Material provided
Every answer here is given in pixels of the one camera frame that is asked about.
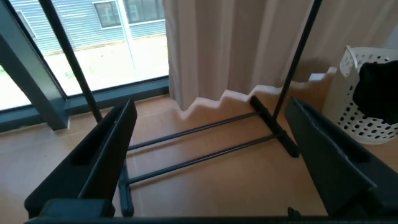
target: curtain
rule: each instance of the curtain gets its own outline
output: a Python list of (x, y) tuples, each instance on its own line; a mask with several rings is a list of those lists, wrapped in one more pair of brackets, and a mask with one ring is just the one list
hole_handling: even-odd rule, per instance
[[(381, 45), (397, 24), (397, 2), (324, 0), (295, 79), (338, 65), (345, 45)], [(197, 97), (219, 100), (225, 90), (281, 86), (312, 3), (164, 1), (171, 97), (186, 110)]]

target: black metal clothes rack
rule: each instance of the black metal clothes rack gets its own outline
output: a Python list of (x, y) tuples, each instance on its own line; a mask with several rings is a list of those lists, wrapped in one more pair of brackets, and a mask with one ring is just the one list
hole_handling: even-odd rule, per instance
[[(49, 23), (50, 23), (55, 35), (57, 36), (58, 41), (60, 42), (60, 45), (68, 59), (68, 62), (70, 63), (70, 66), (76, 76), (76, 79), (79, 82), (80, 88), (82, 89), (83, 95), (86, 98), (94, 117), (96, 118), (97, 122), (100, 121), (102, 119), (101, 113), (95, 103), (93, 94), (84, 78), (83, 71), (81, 70), (78, 60), (77, 60), (75, 54), (73, 53), (73, 48), (68, 41), (68, 37), (65, 33), (65, 30), (62, 27), (62, 24), (60, 22), (60, 19), (58, 17), (58, 14), (57, 14), (52, 2), (49, 0), (48, 1), (39, 1), (39, 2), (43, 8), (45, 15), (47, 16), (47, 19), (49, 20)], [(282, 91), (280, 93), (280, 96), (279, 96), (279, 99), (278, 99), (278, 102), (277, 102), (277, 105), (276, 105), (276, 108), (275, 108), (273, 114), (270, 114), (268, 109), (259, 101), (259, 99), (256, 96), (252, 96), (250, 99), (250, 104), (254, 108), (254, 112), (252, 112), (252, 113), (244, 114), (244, 115), (233, 117), (230, 119), (225, 119), (225, 120), (222, 120), (222, 121), (219, 121), (216, 123), (207, 124), (207, 125), (204, 125), (204, 126), (201, 126), (198, 128), (189, 129), (187, 131), (182, 131), (180, 133), (171, 134), (171, 135), (153, 139), (153, 140), (150, 140), (147, 142), (135, 144), (133, 146), (130, 146), (128, 151), (132, 151), (132, 150), (138, 149), (140, 147), (144, 147), (144, 146), (150, 146), (152, 144), (156, 144), (156, 143), (163, 142), (163, 141), (168, 141), (168, 140), (171, 140), (174, 138), (179, 138), (179, 137), (191, 134), (191, 133), (203, 131), (203, 130), (206, 130), (209, 128), (214, 128), (214, 127), (217, 127), (217, 126), (220, 126), (223, 124), (228, 124), (228, 123), (231, 123), (234, 121), (239, 121), (239, 120), (246, 119), (246, 118), (249, 118), (252, 116), (260, 116), (260, 118), (262, 118), (262, 120), (271, 129), (272, 134), (268, 135), (268, 136), (264, 136), (264, 137), (256, 139), (256, 140), (253, 140), (253, 141), (245, 142), (238, 146), (234, 146), (234, 147), (231, 147), (228, 149), (214, 152), (209, 155), (201, 156), (196, 159), (182, 162), (182, 163), (176, 164), (174, 166), (169, 166), (169, 167), (166, 167), (166, 168), (163, 168), (163, 169), (160, 169), (157, 171), (153, 171), (153, 172), (150, 172), (147, 174), (143, 174), (138, 177), (133, 177), (133, 178), (129, 178), (128, 173), (127, 173), (126, 161), (124, 161), (124, 167), (120, 173), (119, 184), (118, 184), (119, 185), (120, 202), (121, 202), (121, 211), (122, 211), (122, 214), (124, 217), (131, 217), (134, 214), (134, 207), (133, 207), (133, 203), (132, 203), (131, 191), (130, 191), (129, 186), (131, 184), (140, 182), (142, 180), (146, 180), (146, 179), (156, 177), (158, 175), (166, 174), (168, 172), (172, 172), (177, 169), (191, 166), (191, 165), (197, 164), (199, 162), (203, 162), (208, 159), (216, 158), (218, 156), (222, 156), (222, 155), (225, 155), (230, 152), (244, 149), (246, 147), (253, 146), (255, 144), (270, 141), (271, 139), (275, 139), (275, 138), (279, 140), (279, 142), (284, 146), (284, 148), (286, 149), (286, 151), (289, 153), (290, 156), (292, 156), (294, 158), (299, 157), (300, 153), (299, 153), (299, 150), (298, 150), (296, 144), (287, 135), (286, 131), (283, 130), (283, 128), (279, 125), (279, 123), (277, 122), (277, 117), (282, 108), (282, 104), (285, 100), (287, 91), (290, 86), (290, 82), (292, 81), (293, 75), (294, 75), (297, 65), (299, 63), (299, 60), (300, 60), (301, 54), (304, 50), (308, 36), (310, 35), (312, 25), (315, 22), (315, 18), (318, 14), (321, 3), (322, 3), (322, 0), (314, 0), (314, 2), (313, 2), (310, 14), (308, 15), (306, 25), (304, 27), (302, 36), (300, 38), (300, 42), (298, 43), (297, 49), (295, 51), (292, 63), (290, 65), (288, 74), (286, 76), (284, 85), (282, 87)]]

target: wooden floor
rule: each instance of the wooden floor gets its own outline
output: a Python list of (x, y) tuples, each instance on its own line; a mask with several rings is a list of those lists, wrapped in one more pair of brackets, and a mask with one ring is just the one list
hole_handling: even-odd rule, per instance
[[(330, 84), (296, 85), (289, 91), (317, 109)], [(273, 110), (278, 90), (256, 87), (255, 94)], [(131, 144), (184, 131), (252, 111), (249, 96), (226, 91), (220, 101), (198, 99), (187, 111), (162, 96), (137, 102), (139, 118)], [(288, 131), (286, 120), (280, 124)], [(95, 125), (90, 114), (75, 116), (70, 129), (53, 132), (42, 124), (0, 135), (0, 222), (27, 220), (24, 199)], [(258, 117), (247, 118), (199, 133), (132, 151), (127, 155), (129, 176), (145, 174), (179, 162), (260, 138), (271, 131)], [(393, 140), (367, 146), (398, 170)], [(326, 215), (302, 158), (291, 158), (277, 140), (264, 142), (200, 164), (131, 186), (136, 216), (244, 216), (286, 215), (293, 207), (304, 215)], [(114, 206), (120, 216), (119, 195)]]

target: blue building
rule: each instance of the blue building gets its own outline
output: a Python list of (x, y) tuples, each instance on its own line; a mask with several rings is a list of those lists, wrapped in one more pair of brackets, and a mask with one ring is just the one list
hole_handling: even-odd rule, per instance
[[(10, 0), (39, 49), (59, 51), (61, 47), (39, 1)], [(74, 48), (124, 40), (115, 0), (52, 1)], [(162, 0), (124, 0), (124, 6), (133, 38), (165, 33)]]

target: perforated basket
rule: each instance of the perforated basket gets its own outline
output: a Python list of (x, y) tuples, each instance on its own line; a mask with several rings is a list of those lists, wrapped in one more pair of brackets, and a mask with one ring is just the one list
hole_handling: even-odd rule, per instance
[(398, 124), (389, 125), (382, 119), (365, 116), (353, 101), (363, 63), (391, 60), (398, 60), (398, 51), (347, 46), (329, 89), (322, 114), (359, 143), (382, 144), (398, 135)]

Goal of the exercise
Your copy should match the material above exactly, minus its pictures.

Solution to this task
Every answer here is given in pixels of the one camera frame that is asked about.
target: curtain
rule: each instance of the curtain gets its own outline
output: a Python list of (x, y) tuples, each instance on its own line; a mask with several rings is a list of those lists, wrapped in one more pair of brackets, and a mask with one ring is just the one list
hole_handling: even-odd rule, per instance
[[(381, 45), (397, 24), (397, 2), (324, 0), (295, 79), (338, 65), (345, 45)], [(197, 97), (219, 100), (225, 90), (281, 86), (312, 3), (164, 1), (171, 97), (186, 110)]]

target: black metal clothes rack
rule: each instance of the black metal clothes rack gets its own outline
output: a Python list of (x, y) tuples, each instance on its own line; a mask with several rings is a list of those lists, wrapped in one more pair of brackets, and a mask with one ring is just the one list
hole_handling: even-odd rule, per instance
[[(49, 23), (50, 23), (55, 35), (57, 36), (58, 41), (60, 42), (60, 45), (68, 59), (68, 62), (70, 63), (70, 66), (76, 76), (76, 79), (79, 82), (80, 88), (82, 89), (83, 95), (86, 98), (94, 117), (96, 118), (97, 122), (100, 121), (102, 119), (101, 113), (95, 103), (93, 94), (84, 78), (83, 71), (81, 70), (78, 60), (77, 60), (75, 54), (73, 53), (73, 48), (68, 41), (68, 37), (65, 33), (65, 30), (62, 27), (62, 24), (60, 22), (60, 19), (58, 17), (58, 14), (57, 14), (52, 2), (49, 0), (48, 1), (39, 1), (39, 2), (43, 8), (45, 15), (47, 16), (47, 19), (49, 20)], [(282, 91), (280, 93), (280, 96), (279, 96), (279, 99), (278, 99), (278, 102), (277, 102), (277, 105), (276, 105), (276, 108), (275, 108), (273, 114), (270, 114), (268, 109), (259, 101), (259, 99), (256, 96), (252, 96), (250, 99), (250, 104), (254, 108), (254, 112), (252, 112), (252, 113), (244, 114), (244, 115), (233, 117), (230, 119), (225, 119), (225, 120), (222, 120), (222, 121), (219, 121), (216, 123), (207, 124), (207, 125), (204, 125), (204, 126), (201, 126), (198, 128), (189, 129), (187, 131), (182, 131), (180, 133), (171, 134), (171, 135), (153, 139), (153, 140), (150, 140), (147, 142), (135, 144), (133, 146), (130, 146), (128, 151), (132, 151), (132, 150), (138, 149), (140, 147), (144, 147), (144, 146), (150, 146), (152, 144), (156, 144), (156, 143), (163, 142), (163, 141), (168, 141), (168, 140), (171, 140), (174, 138), (179, 138), (179, 137), (191, 134), (191, 133), (203, 131), (203, 130), (206, 130), (209, 128), (214, 128), (214, 127), (217, 127), (217, 126), (220, 126), (223, 124), (228, 124), (228, 123), (231, 123), (234, 121), (239, 121), (239, 120), (246, 119), (246, 118), (249, 118), (252, 116), (260, 116), (260, 118), (262, 118), (262, 120), (271, 129), (272, 134), (268, 135), (268, 136), (264, 136), (264, 137), (256, 139), (256, 140), (253, 140), (253, 141), (245, 142), (238, 146), (234, 146), (234, 147), (231, 147), (228, 149), (214, 152), (209, 155), (201, 156), (196, 159), (182, 162), (182, 163), (176, 164), (174, 166), (169, 166), (169, 167), (166, 167), (166, 168), (163, 168), (163, 169), (160, 169), (157, 171), (153, 171), (153, 172), (150, 172), (147, 174), (143, 174), (138, 177), (133, 177), (133, 178), (129, 178), (128, 173), (127, 173), (126, 161), (124, 161), (124, 167), (120, 173), (119, 184), (118, 184), (119, 185), (120, 202), (121, 202), (121, 211), (122, 211), (122, 214), (124, 217), (131, 217), (134, 214), (134, 207), (133, 207), (133, 203), (132, 203), (131, 191), (130, 191), (129, 186), (131, 184), (140, 182), (142, 180), (146, 180), (146, 179), (156, 177), (158, 175), (166, 174), (168, 172), (172, 172), (177, 169), (191, 166), (191, 165), (197, 164), (199, 162), (203, 162), (208, 159), (216, 158), (218, 156), (222, 156), (222, 155), (225, 155), (230, 152), (244, 149), (246, 147), (253, 146), (255, 144), (270, 141), (271, 139), (275, 139), (275, 138), (279, 140), (279, 142), (284, 146), (284, 148), (286, 149), (286, 151), (289, 153), (290, 156), (292, 156), (294, 158), (299, 157), (300, 153), (299, 153), (299, 150), (298, 150), (296, 144), (287, 135), (286, 131), (283, 130), (283, 128), (279, 125), (279, 123), (277, 122), (277, 117), (282, 108), (282, 104), (285, 100), (287, 91), (290, 86), (290, 82), (292, 81), (293, 75), (294, 75), (297, 65), (299, 63), (299, 60), (300, 60), (301, 54), (304, 50), (308, 36), (310, 35), (312, 25), (315, 22), (315, 18), (318, 14), (321, 3), (322, 3), (322, 0), (314, 0), (314, 2), (313, 2), (310, 14), (308, 15), (306, 25), (304, 27), (302, 36), (300, 38), (300, 42), (298, 43), (297, 49), (295, 51), (292, 63), (290, 65), (288, 74), (286, 76), (284, 85), (282, 87)]]

target: wooden floor
rule: each instance of the wooden floor gets its own outline
output: a Python list of (x, y) tuples, each instance on its own line; a mask with several rings is a list of those lists, wrapped in one more pair of brackets, and a mask with one ring is just the one list
hole_handling: even-odd rule, per instance
[[(330, 84), (296, 85), (289, 91), (317, 109)], [(273, 110), (278, 90), (256, 87), (255, 94)], [(131, 144), (184, 131), (252, 111), (249, 96), (226, 91), (220, 101), (198, 99), (187, 111), (162, 96), (137, 102), (139, 118)], [(288, 131), (286, 120), (280, 124)], [(95, 125), (90, 114), (75, 116), (70, 129), (53, 132), (42, 124), (0, 135), (0, 222), (27, 220), (24, 199)], [(258, 117), (247, 118), (199, 133), (132, 151), (127, 155), (129, 176), (145, 174), (179, 162), (260, 138), (271, 131)], [(393, 140), (367, 146), (398, 170)], [(326, 215), (302, 158), (291, 158), (277, 140), (264, 142), (200, 164), (131, 186), (136, 216), (244, 216), (286, 215), (293, 207), (304, 215)], [(114, 206), (120, 216), (119, 195)]]

target: blue building
rule: each instance of the blue building gets its own outline
output: a Python list of (x, y) tuples, each instance on its own line; a mask with several rings is a list of those lists, wrapped in one more pair of brackets, and a mask with one ring is just the one list
hole_handling: even-odd rule, per instance
[[(10, 0), (39, 49), (59, 51), (61, 47), (39, 1)], [(74, 48), (124, 40), (115, 0), (52, 1)], [(162, 0), (124, 0), (124, 6), (133, 38), (165, 33)]]

target: perforated basket
rule: each instance of the perforated basket gets its own outline
output: a Python list of (x, y) tuples, each instance on its own line; a mask with several rings is a list of those lists, wrapped in one more pair of brackets, and a mask with one ring is just the one list
hole_handling: even-odd rule, per instance
[(398, 124), (389, 125), (382, 119), (365, 116), (353, 101), (363, 63), (391, 60), (398, 60), (398, 51), (347, 46), (329, 89), (322, 114), (359, 143), (382, 144), (398, 135)]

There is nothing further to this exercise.